## YOUR GOAL
Exact repetition of the data below is required.

INFORMATION PROVIDED Start Marker

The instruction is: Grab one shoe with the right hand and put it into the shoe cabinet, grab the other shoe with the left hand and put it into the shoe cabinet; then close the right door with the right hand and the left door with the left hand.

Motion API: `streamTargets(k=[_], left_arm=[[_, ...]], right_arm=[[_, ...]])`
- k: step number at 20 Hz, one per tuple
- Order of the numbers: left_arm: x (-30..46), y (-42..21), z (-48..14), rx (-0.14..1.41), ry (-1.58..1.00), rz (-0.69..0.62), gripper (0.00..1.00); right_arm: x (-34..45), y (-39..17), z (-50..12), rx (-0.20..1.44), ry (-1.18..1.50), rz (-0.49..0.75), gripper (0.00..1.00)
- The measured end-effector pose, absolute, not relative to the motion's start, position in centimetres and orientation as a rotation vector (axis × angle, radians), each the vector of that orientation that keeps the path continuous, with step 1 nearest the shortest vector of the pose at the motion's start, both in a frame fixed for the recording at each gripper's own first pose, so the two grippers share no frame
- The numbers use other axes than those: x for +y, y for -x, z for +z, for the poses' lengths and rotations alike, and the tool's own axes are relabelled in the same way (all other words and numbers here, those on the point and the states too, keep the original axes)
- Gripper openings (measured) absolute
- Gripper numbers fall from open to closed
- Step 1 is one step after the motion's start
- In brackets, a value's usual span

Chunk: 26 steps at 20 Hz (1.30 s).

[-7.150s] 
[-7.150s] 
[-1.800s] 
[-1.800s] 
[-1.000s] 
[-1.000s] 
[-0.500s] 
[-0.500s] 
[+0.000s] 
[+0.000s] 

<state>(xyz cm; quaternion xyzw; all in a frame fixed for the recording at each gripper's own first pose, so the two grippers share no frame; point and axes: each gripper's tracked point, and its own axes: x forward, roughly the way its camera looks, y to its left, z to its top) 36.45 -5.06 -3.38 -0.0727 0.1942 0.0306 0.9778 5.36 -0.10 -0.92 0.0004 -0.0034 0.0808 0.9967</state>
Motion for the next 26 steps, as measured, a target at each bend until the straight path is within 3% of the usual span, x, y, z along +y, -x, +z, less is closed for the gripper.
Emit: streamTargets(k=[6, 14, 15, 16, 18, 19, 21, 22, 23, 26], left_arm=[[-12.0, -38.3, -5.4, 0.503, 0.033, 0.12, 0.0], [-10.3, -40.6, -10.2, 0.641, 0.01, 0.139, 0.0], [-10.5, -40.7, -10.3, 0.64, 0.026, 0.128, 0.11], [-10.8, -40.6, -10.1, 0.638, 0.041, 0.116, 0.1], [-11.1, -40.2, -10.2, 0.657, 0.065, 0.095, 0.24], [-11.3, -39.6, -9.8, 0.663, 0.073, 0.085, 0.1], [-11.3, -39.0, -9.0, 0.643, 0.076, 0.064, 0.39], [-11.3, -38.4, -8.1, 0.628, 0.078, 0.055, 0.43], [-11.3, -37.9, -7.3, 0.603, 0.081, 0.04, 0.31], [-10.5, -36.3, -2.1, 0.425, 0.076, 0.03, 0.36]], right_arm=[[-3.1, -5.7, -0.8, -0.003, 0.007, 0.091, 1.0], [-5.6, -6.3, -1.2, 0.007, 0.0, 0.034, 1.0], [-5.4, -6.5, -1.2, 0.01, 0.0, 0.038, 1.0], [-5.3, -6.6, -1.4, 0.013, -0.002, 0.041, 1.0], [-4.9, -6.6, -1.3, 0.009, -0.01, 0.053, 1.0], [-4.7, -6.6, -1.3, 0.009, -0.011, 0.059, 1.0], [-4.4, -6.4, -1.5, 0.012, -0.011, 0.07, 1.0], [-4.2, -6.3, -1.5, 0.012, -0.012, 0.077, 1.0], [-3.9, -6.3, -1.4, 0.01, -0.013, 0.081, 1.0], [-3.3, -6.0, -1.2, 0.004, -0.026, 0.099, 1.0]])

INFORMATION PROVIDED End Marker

## TASK OUTPUT
The instruction is: Grab one shoe with the right hand and put it into the shoe cabinet, grab the other shoe with the left hand and put it into the shoe cabinet; then close the right door with the right hand and the left door with the left hand.

Motion API: `streamTargets(k=[_], left_arm=[[_, ...]], right_arm=[[_, ...]])`
- k: step number at 20 Hz, one per tuple
- Order of the numbers: left_arm: x (-30..46), y (-42..21), z (-48..14), rx (-0.14..1.41), ry (-1.58..1.00), rz (-0.69..0.62), gripper (0.00..1.00); right_arm: x (-34..45), y (-39..17), z (-50..12), rx (-0.20..1.44), ry (-1.18..1.50), rz (-0.49..0.75), gripper (0.00..1.00)
- The measured end-effector pose, absolute, not relative to the motion's start, position in centimetres and orientation as a rotation vector (axis × angle, radians), each the vector of that orientation that keeps the path continuous, with step 1 nearest the shortest vector of the pose at the motion's start, both in a frame fixed for the recording at each gripper's own first pose, so the two grippers share no frame
- The numbers use other axes than those: x for +y, y for -x, z for +z, for the poses' lengths and rotations alike, and the tool's own axes are relabelled in the same way (all other words and numbers here, those on the point and the states too, keep the original axes)
- Gripper openings (measured) absolute
- Gripper numbers fall from open to closed
- Step 1 is one step after the motion's start
- In brackets, a value's usual span

Chunk: 26 steps at 20 Hz (1.30 s).

[-7.150s] 
[-7.150s] 
[-1.800s] 
[-1.800s] 
[-1.000s] 
[-1.000s] 
[-0.500s] 
[-0.500s] 
[+0.000s] 
[+0.000s] 

<state>(xyz cm; quaternion xyzw; all in a frame fixed for the recording at each gripper's own first pose, so the two grippers share no frame; point and axes: each gripper's tracked point, and its own axes: x forward, roughly the way its camera looks, y to its left, z to its top) 36.45 -5.06 -3.38 -0.0727 0.1942 0.0306 0.9778 5.36 -0.10 -0.92 0.0004 -0.0034 0.0808 0.9967</state>
Motion for the next 26 steps, as measured, a target at each bend until the straight path is within 3% of the usual span, x, y, z along +y, -x, +z, less is closed for the gripper.
Emit: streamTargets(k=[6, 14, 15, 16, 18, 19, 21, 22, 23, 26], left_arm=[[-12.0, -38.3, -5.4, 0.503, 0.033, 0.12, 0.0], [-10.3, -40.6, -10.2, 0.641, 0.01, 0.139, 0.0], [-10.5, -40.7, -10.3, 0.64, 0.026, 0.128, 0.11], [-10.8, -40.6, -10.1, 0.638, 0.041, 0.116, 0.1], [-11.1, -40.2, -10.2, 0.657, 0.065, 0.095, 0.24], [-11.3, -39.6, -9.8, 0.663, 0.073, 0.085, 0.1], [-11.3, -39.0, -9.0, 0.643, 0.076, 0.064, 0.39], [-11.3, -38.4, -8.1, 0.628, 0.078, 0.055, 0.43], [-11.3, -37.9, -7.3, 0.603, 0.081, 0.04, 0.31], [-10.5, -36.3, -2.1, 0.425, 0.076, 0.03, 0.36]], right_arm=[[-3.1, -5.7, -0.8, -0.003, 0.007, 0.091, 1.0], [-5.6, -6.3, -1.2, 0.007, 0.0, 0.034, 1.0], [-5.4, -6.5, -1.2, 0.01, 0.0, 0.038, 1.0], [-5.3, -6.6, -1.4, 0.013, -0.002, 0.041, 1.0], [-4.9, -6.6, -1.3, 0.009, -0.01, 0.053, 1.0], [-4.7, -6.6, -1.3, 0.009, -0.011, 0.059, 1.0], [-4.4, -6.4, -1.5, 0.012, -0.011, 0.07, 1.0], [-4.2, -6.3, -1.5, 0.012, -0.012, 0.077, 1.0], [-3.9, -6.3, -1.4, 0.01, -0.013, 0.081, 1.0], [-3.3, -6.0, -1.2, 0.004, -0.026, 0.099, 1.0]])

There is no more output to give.